Vientiane, April 28, 2015— The Lao PDR economy continued its robust expansion with growth around 7.5 percent in 2014, with domestic demand fueled by robust activity in construction, forestry and services, according to the World Bank’s latest Lao PDR Economic Monitor. The report also identifies policies Lao PDR can adopt to benefit from increased regional integration through the coming ASEAN Economic Community (AEC), and highlights the importance of creating productive jobs to drive inclusive growth.
The report notes that Laos’ continued economic growth takes place in a macroeconomic environment which is gradually improving but remains fragile. While investment in the power sector is expected to remain strong, overall GDP growth is projected to slow to about 6.4 percent in 2015 due to a flat output in mining, efforts to reduce the fiscal deficit and a slowdown in credit growth. Given existing macroeconomic vulnerabilities, a moderate temporary deceleration of economic growth associated with reduced fiscal and financial sector risks is welcome.
“The Government has taken some steps to restore macroeconomic stability, but it is critical that these efforts continue,” said World Bank Country Manager for Lao PDR, Sally Burningham. “In the longer term, efforts to create a conducive business environment and create more productive jobs can help the country to grasp opportunities from regional integration, as well as foster shared prosperity and reduce poverty.”
The report indicates that the fiscal deficit in FY14/15 is expected to decline slightly to 4.2 percent, as improved tax administration offsets lower resource revenues and controls on spending remain tight. Public debt is estimated at 60 percent of GDP by end-2014. Credit growth has slowed, but continued monitoring of the financial sector is necessary to safeguard stability.
With regard to the ASEAN Economic Community, the report suggests that creating a conducive business environment and ensuring the effective implementation of reforms will best equip Lao PDR to benefit from increased regional integration.

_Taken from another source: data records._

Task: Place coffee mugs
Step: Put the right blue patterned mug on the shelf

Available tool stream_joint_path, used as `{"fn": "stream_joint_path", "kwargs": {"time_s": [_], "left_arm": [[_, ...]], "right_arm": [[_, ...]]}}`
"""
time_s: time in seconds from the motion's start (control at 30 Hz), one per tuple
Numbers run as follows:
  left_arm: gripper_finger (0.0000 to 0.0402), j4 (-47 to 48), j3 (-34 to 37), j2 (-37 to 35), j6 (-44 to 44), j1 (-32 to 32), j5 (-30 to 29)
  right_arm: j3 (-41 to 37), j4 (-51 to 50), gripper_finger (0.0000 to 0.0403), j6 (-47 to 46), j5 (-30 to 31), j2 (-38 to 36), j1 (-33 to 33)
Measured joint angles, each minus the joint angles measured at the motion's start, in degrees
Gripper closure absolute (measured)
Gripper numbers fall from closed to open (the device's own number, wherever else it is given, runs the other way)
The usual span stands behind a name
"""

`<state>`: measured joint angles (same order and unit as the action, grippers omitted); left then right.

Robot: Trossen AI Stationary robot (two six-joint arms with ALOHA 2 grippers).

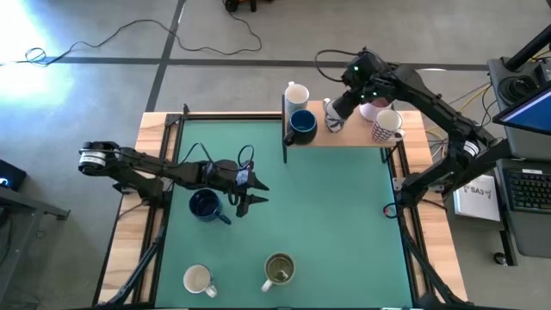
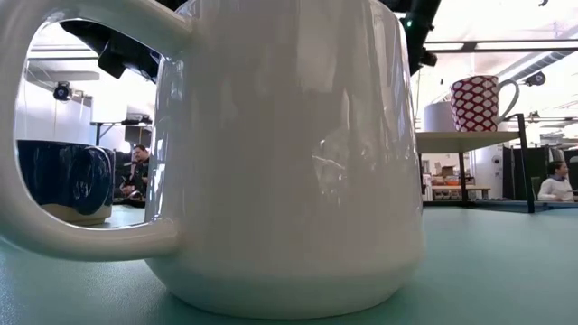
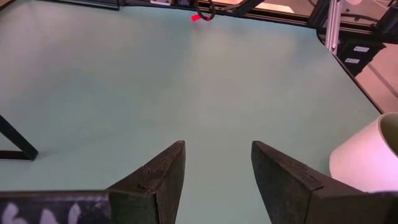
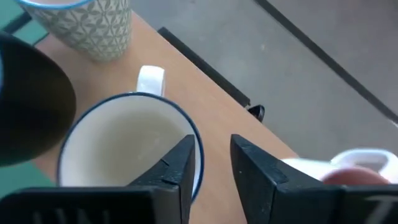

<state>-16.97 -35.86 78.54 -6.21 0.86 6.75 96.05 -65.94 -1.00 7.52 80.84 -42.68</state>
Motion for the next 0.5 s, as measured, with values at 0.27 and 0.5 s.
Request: {"fn": "stream_joint_path", "kwargs": {"time_s": [0.27,0.5], "left_arm": [[0.0233,0.3,0.0,0.0,0.0,0.0,0.3],[0.0233,0.3,0.0,0.0,-0.1,0.0,0.4]], "right_arm": [[5.0,-10.1,0.0322,3.9,-6.2,-0.6,1.5],[4.8,-11.4,0.0320,8.6,-10.9,-0.1,4.9]]}}
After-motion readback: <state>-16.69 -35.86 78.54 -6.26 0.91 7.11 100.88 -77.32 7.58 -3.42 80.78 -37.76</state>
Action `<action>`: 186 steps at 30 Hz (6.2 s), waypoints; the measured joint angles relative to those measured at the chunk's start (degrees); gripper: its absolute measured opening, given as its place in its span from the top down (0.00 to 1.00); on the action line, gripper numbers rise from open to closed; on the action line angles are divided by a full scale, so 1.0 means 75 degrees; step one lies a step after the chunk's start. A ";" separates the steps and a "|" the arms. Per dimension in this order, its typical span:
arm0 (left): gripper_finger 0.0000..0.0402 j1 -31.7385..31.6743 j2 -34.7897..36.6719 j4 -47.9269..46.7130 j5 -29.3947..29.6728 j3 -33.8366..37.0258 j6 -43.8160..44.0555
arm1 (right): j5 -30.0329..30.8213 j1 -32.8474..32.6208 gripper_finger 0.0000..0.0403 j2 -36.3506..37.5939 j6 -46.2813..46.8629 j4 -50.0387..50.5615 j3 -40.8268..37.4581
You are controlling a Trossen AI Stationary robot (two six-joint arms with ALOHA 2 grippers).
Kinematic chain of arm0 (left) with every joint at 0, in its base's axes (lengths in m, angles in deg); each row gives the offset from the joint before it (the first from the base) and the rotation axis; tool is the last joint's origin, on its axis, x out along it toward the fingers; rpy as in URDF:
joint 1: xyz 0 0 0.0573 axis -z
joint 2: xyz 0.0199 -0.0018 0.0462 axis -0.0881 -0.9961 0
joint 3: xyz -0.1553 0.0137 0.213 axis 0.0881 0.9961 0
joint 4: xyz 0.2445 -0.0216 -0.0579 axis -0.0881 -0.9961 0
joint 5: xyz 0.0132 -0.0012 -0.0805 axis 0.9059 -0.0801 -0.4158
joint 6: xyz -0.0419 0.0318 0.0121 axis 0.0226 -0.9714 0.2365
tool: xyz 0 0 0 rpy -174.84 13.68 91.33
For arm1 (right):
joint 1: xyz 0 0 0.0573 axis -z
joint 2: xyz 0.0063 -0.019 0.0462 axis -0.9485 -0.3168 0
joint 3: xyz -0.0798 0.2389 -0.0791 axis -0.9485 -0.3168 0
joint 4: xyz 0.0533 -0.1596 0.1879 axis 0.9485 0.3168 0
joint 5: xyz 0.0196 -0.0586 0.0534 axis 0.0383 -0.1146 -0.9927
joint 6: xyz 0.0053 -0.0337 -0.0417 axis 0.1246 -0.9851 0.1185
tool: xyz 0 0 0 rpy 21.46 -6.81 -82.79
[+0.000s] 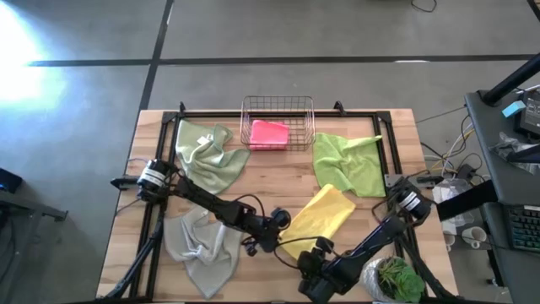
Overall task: Fold microfiber towels
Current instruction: Fold the yellow microfiber cloth, then stack the folded yellow microfiber cloth on top of the pink microfiber cloth in the wire basket
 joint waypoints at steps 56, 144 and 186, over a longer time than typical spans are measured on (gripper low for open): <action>0.98 -0.0077 -0.0317 0.0400 0.0131 0.0024 0.0015 | -0.0665 0.0120 0.77 -0.0091 0.0503 -0.0276 0.0003; 1.00 0.0685 0.2273 -0.2330 0.1152 -0.0240 0.0857 | -0.1616 0.0217 0.96 0.0299 0.7601 0.5937 0.1212; 0.75 -0.0166 0.1193 0.1948 0.0915 -0.0254 0.5460 | 0.2388 0.0216 0.68 0.4309 0.3969 0.6921 0.1209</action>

As a member of the AEC, Laos may expect to see new opportunities for foreign investment, lower costs for some imports, and potential future inflows of professional services that Lao PDR lacks. The report also suggests that more jobs could be created through promoting diversified private sector investments in sectors such as agriculture, manufacturing and services. Building job-relevant technical skills and strengthening early childhood education would help ensure that the workforce has the skills required to fill the jobs that are available.